Für die Türkei, für Europa

Nun verhandelt die Türkei, endlich, mit der Europäischen Kommission über die Bedingungen einer möglichen Mitgliedschaft in der Europäischen Union. Ob allerdings aus dem möglichen Beitritt letztlich doch noch eine Mitgliedschaft wird, bleibt ein großes Fragezeichen.
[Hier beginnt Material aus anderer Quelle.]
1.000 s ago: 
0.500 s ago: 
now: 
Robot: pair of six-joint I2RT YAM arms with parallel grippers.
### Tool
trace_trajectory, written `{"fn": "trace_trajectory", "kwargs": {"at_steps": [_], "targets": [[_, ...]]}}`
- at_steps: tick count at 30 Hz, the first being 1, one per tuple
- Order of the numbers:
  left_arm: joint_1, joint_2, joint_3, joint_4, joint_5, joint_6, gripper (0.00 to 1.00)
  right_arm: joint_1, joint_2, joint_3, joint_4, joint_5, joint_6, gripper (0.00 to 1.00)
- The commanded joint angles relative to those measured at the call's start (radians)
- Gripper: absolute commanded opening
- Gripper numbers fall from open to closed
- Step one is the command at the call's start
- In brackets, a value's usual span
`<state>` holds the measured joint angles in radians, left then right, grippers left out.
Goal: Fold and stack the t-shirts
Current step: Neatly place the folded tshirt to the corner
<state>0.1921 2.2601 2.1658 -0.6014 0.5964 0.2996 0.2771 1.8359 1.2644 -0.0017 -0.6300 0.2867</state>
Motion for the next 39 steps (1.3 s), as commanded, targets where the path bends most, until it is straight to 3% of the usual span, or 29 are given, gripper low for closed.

Tatsächlich sieht es so aus, als ob sich ein Abschluss der Verhandlungen als ebenso schwierig erweisen würde, wie die Entscheidung, überhaupt damit zu beginnen.
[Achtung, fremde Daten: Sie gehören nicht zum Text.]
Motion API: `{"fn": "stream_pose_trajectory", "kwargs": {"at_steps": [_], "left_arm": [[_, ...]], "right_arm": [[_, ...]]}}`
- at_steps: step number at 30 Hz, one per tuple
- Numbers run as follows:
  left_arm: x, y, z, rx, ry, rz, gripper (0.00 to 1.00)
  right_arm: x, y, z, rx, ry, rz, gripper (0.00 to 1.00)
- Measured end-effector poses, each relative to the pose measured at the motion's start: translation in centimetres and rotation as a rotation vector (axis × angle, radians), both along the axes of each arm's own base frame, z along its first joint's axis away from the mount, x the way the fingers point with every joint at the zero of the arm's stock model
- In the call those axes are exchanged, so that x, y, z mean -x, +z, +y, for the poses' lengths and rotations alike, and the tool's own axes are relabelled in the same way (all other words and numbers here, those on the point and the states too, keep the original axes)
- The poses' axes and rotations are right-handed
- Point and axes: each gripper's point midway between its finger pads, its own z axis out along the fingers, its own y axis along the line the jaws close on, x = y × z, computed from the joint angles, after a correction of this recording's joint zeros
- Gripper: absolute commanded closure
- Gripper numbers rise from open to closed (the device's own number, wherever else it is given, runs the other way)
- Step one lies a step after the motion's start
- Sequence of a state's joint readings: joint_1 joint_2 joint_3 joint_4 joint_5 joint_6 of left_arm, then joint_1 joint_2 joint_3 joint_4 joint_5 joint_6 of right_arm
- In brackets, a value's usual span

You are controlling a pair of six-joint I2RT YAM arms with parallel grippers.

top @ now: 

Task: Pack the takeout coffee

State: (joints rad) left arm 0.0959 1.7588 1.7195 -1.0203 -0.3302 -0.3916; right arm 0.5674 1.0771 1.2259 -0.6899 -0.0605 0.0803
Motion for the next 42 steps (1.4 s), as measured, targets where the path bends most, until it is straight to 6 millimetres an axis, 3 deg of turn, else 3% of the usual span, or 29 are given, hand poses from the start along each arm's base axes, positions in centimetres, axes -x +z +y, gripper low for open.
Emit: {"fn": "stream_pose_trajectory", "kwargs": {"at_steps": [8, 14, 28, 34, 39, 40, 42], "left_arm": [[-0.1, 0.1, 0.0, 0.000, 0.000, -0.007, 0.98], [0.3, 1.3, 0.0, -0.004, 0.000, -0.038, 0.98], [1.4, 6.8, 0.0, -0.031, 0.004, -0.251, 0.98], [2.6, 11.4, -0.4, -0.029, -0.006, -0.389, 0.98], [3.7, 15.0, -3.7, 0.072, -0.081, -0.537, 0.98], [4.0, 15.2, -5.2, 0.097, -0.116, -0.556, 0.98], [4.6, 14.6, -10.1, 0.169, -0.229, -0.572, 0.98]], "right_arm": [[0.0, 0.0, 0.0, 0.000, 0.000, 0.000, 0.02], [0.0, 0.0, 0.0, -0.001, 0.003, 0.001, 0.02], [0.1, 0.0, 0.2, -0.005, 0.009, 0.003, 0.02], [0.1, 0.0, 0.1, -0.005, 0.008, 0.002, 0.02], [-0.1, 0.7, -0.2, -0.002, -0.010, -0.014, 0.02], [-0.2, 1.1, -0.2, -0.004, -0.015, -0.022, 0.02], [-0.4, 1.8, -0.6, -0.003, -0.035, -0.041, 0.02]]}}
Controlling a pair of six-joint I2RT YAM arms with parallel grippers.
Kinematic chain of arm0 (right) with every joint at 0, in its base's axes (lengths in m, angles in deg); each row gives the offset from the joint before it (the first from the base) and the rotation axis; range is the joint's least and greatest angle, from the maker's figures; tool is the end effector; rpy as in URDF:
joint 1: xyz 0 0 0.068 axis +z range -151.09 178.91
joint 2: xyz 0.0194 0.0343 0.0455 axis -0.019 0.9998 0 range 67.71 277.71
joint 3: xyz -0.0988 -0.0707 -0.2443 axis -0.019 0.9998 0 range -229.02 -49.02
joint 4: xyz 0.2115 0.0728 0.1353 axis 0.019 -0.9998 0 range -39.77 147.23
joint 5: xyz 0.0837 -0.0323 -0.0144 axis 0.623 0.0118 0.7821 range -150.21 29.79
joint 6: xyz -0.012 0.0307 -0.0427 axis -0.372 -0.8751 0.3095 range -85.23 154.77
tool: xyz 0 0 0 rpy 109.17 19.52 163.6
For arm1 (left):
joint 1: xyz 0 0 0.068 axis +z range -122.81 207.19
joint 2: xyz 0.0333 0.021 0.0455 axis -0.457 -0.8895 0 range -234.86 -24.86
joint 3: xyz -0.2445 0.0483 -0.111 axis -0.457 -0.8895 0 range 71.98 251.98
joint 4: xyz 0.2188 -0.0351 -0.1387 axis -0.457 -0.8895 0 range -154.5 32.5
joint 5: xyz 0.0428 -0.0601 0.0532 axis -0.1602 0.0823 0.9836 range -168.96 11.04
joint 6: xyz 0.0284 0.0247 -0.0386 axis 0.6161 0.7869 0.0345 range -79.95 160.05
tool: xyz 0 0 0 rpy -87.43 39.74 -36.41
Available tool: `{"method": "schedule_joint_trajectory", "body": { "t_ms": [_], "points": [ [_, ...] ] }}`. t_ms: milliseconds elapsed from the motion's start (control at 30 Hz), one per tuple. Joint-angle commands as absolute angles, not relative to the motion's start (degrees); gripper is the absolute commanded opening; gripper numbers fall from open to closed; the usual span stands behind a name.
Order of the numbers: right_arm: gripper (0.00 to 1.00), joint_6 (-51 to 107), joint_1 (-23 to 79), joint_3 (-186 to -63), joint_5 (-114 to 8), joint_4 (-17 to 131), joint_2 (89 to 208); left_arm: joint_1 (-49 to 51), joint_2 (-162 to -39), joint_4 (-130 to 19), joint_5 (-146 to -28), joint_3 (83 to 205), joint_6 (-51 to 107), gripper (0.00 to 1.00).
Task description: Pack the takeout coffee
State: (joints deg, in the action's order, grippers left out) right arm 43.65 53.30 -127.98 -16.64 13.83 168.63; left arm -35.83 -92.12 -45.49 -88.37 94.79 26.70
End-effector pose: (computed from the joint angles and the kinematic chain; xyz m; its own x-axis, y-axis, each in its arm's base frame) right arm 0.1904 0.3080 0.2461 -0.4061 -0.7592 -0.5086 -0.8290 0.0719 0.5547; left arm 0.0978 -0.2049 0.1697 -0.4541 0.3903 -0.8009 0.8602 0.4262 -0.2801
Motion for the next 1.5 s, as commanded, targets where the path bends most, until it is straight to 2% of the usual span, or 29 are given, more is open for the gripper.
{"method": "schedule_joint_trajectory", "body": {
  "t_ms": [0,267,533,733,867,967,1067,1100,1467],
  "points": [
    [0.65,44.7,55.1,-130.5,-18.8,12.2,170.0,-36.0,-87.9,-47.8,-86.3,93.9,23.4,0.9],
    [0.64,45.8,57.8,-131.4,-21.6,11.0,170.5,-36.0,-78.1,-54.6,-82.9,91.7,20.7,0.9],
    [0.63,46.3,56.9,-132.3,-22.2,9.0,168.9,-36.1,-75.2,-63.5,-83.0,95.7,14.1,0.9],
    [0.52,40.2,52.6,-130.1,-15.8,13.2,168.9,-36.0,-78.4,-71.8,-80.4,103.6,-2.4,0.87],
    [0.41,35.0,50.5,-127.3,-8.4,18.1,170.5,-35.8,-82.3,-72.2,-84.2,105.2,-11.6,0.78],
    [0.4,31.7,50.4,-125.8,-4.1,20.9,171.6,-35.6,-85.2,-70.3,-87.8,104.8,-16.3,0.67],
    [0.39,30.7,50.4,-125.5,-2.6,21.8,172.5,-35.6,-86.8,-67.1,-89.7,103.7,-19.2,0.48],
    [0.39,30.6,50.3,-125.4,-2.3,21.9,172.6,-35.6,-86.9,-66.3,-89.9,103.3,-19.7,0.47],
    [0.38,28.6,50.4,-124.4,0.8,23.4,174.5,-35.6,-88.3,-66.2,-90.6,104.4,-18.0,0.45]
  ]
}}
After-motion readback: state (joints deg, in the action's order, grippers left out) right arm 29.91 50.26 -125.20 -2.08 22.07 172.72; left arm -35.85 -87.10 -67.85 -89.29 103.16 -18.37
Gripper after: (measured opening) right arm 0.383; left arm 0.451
Man erinnere sich, dass die Türkei ihr erstes Beitrittsansuchen im Jahr 1959 stellte und die Europäische Wirtschaftsgemeinschaft, die Vorgängerin der heutigen EU, darauf seit 1963 mit einer Verzögerungstaktik reagierte, nämlich mit der Errichtung einer Zollunion. Zugleich aber nahmen die türkischen Erwartungen hinsichtlich eines Beitritts zur EU immer konkretere Formen an, nachdem man kein definitives „Nein“ vernommen und eine Reihe von zustimmenden Signalen empfangen hatte, die darauf hindeuteten, dass die Mitgliedschaft eines Tages kommen werde.
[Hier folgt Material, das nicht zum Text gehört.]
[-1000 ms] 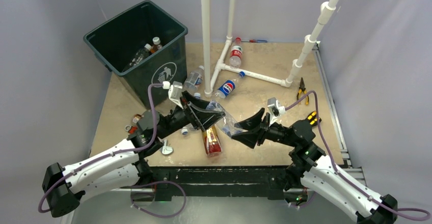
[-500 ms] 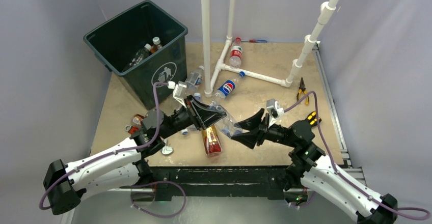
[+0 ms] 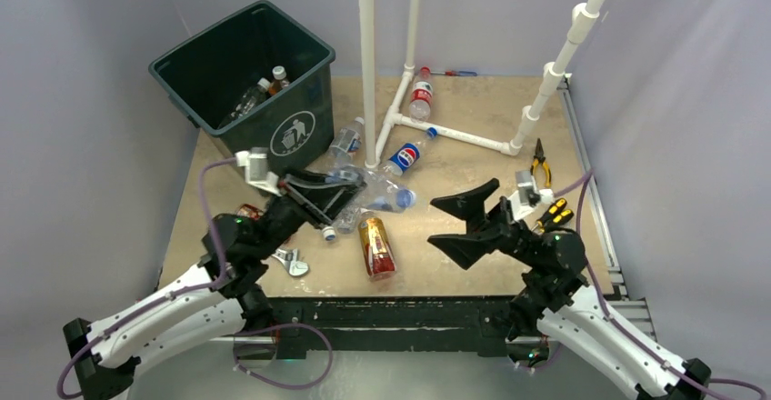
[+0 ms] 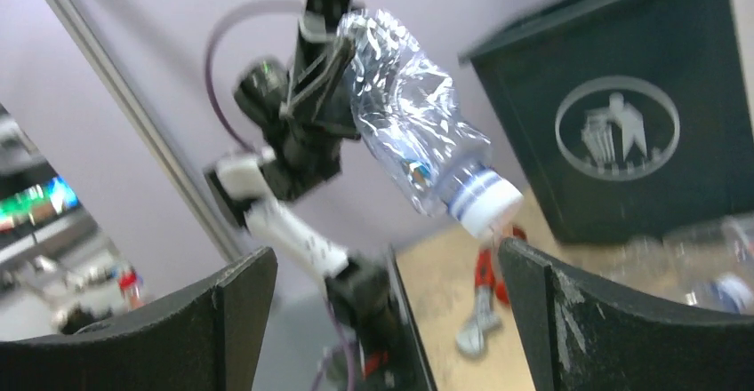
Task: Put the plastic bottles in the bin
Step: Pick up the plastic bottle at the center of the board.
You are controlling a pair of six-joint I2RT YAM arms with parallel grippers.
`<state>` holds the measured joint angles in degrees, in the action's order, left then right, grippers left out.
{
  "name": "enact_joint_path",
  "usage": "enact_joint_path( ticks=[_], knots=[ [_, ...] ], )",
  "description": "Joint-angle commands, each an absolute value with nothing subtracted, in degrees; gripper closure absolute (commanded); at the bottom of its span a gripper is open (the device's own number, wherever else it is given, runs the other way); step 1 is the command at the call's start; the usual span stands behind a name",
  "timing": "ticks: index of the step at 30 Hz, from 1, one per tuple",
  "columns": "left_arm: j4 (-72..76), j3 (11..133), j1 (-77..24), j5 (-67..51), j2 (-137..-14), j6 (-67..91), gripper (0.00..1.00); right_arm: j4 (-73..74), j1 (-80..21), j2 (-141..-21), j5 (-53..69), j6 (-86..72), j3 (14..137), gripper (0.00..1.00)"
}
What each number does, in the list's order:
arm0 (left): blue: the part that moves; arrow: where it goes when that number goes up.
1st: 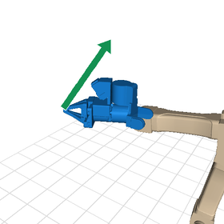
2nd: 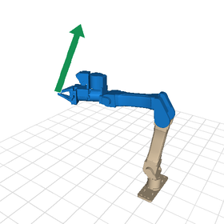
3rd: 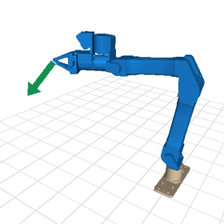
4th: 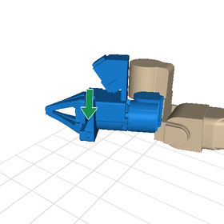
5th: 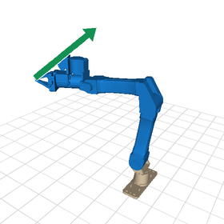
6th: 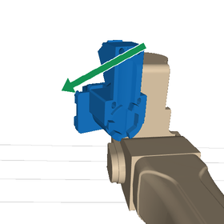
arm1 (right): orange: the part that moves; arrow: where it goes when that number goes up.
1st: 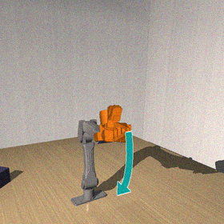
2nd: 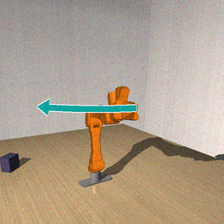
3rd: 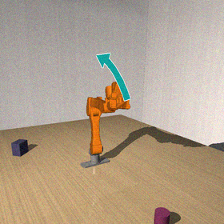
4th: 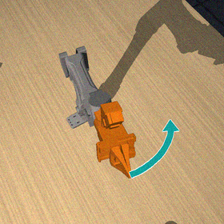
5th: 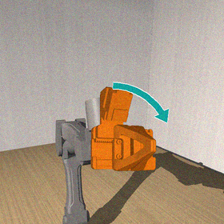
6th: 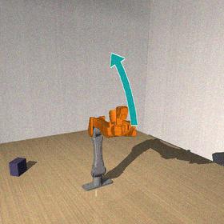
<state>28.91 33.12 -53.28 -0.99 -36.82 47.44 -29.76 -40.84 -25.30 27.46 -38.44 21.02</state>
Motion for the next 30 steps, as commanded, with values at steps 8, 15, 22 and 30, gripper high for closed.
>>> enact_joint_path(
  ticks=[8, 15, 22, 30],
  knots=[
    [51.3, 31.3, -53.0, 11.9, -33.0, 54.4, 1.0, -89.1, -41.2, -44.9, 16.7, -60.7, 13.0, 0.04],
    [70.5, 28.3, -53.0, 7.6, -42.2, 57.0, 1.0, -108.4, -46.6, -64.0, 11.8, -65.6, 19.8, 0.02],
    [90.1, 27.4, -53.1, 0.4, -52.6, 58.4, 1.0, -112.0, -51.8, -70.5, 3.9, -62.3, 24.7, 0.02],
    [89.1, 25.3, -53.1, 3.2, -52.6, 58.1, 1.0, -113.8, -53.5, -70.9, 0.2, -58.6, 26.9, 0.04]
  ],
)
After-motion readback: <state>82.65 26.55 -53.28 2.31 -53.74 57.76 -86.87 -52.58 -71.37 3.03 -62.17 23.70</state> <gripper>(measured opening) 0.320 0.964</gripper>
Die europäischen Durchschnittsbürger haben allerdings begonnen, einen Blick auf die Landkarte zu werfen und die geographischen Gegebenheiten sind nicht zu leugnen: 95 % des türkischen Territoriums liegen in Asien und 80 % der türkischen Bevölkerung leben auf diesem Kontinent. Infolgedessen hielt die in der Türkei und noch viel nachdrücklicher in der EU geführte, heftige und lebhafte Debatte, ob die Türkei überhaupt zu Europa gehöre, trotz des Verhandlungsbeginns weiter an.